Editor: What practice areas within the firm are called upon by these services?

Pagano: We have been called upon to assist counsel in internal and SEC investigations. We are very much involved in white collar crime investigations, whether a bookkeeper is thought to be embezzling money from an employer, someone in the corporate hierarchy is accused of committing securities fraud or an individual is indicted for money laundering or tax fraud. We also are well positioned in damage calculations and business valuations. We assist law firms in matrimonial matters, investigating hidden assets and lifestyle changes in the case of one spouse or the other. We assist counsel in shareholder disputes using our forensic accounting skills to uncover financial wrong-doing or to investigate the financial condition of a company or entity as a result of allegations made in a complaint. Consistent with our core values, we provide independent, objective analysis and critical thinking to counsel.

Editor: What extra benefits does Eisner bring to its clients in the litigation consulting and forensic accounting areas?

Pagano: Clients in the legal community turn to us for our competence in providing forensic accounting and litigation consulting services and for our understanding of the legal community's language - including our familiarity with the Rules of Civil Procedure and the Rules of Evidence.
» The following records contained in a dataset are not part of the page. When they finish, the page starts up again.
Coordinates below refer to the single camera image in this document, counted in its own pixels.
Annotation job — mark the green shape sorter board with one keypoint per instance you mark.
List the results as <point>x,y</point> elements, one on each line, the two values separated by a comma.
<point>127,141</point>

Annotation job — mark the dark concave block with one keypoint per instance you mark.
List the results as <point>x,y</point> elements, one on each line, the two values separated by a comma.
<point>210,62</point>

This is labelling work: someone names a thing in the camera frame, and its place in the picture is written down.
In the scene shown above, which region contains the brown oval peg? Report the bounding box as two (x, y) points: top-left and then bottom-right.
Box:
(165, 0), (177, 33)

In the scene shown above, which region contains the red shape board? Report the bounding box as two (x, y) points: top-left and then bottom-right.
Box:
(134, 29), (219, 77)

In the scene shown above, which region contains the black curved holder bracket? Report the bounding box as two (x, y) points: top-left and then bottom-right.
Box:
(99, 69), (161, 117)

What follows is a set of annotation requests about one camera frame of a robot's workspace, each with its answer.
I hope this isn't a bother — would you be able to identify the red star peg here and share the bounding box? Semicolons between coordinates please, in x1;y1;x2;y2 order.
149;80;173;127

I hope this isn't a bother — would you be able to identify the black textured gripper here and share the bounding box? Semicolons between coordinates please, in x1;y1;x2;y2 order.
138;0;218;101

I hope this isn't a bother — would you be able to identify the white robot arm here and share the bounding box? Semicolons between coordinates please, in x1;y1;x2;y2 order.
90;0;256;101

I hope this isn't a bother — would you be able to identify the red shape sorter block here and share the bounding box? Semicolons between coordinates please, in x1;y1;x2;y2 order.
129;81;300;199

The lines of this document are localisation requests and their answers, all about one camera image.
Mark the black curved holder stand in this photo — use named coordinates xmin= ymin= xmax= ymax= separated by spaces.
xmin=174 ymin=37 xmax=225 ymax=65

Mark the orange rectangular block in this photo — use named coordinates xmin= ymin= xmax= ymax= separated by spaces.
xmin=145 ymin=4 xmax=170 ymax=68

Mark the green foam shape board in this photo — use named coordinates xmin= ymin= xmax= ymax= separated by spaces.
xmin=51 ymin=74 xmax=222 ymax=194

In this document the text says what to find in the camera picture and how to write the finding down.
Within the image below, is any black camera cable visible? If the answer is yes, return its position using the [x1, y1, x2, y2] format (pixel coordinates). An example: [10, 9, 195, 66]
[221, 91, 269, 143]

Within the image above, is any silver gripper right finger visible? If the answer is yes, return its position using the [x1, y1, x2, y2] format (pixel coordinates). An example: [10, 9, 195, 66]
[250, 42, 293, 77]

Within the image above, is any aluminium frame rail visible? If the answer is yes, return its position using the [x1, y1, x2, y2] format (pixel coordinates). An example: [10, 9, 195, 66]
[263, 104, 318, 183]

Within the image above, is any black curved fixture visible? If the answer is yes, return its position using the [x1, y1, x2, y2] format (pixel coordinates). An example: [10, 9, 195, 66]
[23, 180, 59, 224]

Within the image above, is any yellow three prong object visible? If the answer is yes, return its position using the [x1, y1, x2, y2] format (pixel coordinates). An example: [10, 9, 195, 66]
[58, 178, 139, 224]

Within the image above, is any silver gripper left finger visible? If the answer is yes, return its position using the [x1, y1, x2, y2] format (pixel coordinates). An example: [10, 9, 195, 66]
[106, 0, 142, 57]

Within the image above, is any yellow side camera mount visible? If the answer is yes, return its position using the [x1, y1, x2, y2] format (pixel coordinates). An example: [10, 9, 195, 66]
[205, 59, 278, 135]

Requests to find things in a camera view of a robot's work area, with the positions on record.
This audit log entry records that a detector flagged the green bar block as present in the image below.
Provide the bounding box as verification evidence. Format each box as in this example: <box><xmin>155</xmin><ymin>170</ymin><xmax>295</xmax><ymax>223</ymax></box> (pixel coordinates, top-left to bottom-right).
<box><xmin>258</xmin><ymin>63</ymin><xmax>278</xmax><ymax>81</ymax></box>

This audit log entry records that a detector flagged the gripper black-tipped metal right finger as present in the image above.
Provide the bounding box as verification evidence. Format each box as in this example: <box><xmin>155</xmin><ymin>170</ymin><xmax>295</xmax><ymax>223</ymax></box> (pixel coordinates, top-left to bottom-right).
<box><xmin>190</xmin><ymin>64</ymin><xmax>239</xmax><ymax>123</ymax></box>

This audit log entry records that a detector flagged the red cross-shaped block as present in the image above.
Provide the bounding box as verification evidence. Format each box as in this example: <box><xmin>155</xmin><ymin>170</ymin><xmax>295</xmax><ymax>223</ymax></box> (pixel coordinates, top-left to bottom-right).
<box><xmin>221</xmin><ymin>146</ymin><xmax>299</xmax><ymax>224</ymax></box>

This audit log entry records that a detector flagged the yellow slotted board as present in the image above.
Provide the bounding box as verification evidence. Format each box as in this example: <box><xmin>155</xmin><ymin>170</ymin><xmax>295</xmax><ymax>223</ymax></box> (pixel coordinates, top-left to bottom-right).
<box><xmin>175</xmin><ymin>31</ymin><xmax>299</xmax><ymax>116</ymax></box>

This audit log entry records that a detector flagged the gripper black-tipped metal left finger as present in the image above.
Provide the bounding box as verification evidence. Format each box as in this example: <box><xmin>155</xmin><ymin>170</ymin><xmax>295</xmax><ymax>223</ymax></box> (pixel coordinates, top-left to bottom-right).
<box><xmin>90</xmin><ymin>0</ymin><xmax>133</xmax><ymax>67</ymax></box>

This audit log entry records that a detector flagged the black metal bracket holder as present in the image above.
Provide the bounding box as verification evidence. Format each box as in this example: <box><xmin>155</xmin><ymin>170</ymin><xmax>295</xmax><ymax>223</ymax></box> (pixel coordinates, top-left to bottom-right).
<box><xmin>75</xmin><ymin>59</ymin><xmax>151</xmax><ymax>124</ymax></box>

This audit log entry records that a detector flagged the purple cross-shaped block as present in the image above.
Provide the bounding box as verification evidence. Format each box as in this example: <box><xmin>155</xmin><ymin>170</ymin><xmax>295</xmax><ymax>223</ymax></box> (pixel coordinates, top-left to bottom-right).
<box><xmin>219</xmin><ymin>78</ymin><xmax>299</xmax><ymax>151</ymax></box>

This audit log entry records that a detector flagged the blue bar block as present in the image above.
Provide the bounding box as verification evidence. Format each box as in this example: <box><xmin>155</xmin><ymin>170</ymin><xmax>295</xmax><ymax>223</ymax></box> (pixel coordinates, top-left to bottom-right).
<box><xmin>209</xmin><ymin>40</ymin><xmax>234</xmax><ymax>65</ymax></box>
We strive earnestly to explain complex financial and accounting issues in very plain language, breaking down the components in a complex matter to their simplest form or explaining by way of analogy. Often we will also use demonstratives to explain a very difficult subject. We also assess both the strengths and weaknesses of not only our clients' cases but also that of the opposing side. If the opposing side in a litigation has various strengths we point them out to counsel. Coming from the financial perspective, the accounting perspective, the tax perspective, the audit perspective, and, of course, the litigation consulting perspective, we suggest to counsel how to lay out the case and to discuss the issues from all points of view. We provide advice and assist counsel with the facts, objective analysis, and independent critical thinking.

Editor: What trends do you see developing in your field of expertise?

Pagano: There will be more reliance on technology in terms of electronic discovery. With the 2006 amendments to the FRCP, electronic discovery must be addressed early on by both sides. There will be greater demand with respect to computer forensics and computer technology for information technology experts. Technology will play a greater role by virtue of the changes that have occurred not only because of the FRCP but also by virtue of technology's evolution. Also, there is a trend for greater specialty designations within the forensic accounting community. The AICPA presently is working on a proposal to certify forensic accountants. We already have the association of certified fraud examiners, CFE. Also within the AICPA there is the designation of the accredited business valuator, ABV. The National Association of Certified Valuation Analysts is offering courses and certificates in damage evaluation and forensic accounting. These designations will supplement the designation, CPA, whether through the AICPA or through other organizations. There is also going to be greater demand for expert witnesses in all fields, certainly in the financial area. Our skill set as forensic accountants is broadening by virtue of the demands placed upon the lawyers in terms of the type of cases that they are litigating. What has happened recently in the sub prime mortgage and hedge fund markets will result in forensic accountants being engaged to provide expertise in these areas too. International Financial Reporting Standards will have greater emphasis in the global marketplace because of interrelationships, interdependencies and complexities in the global economy.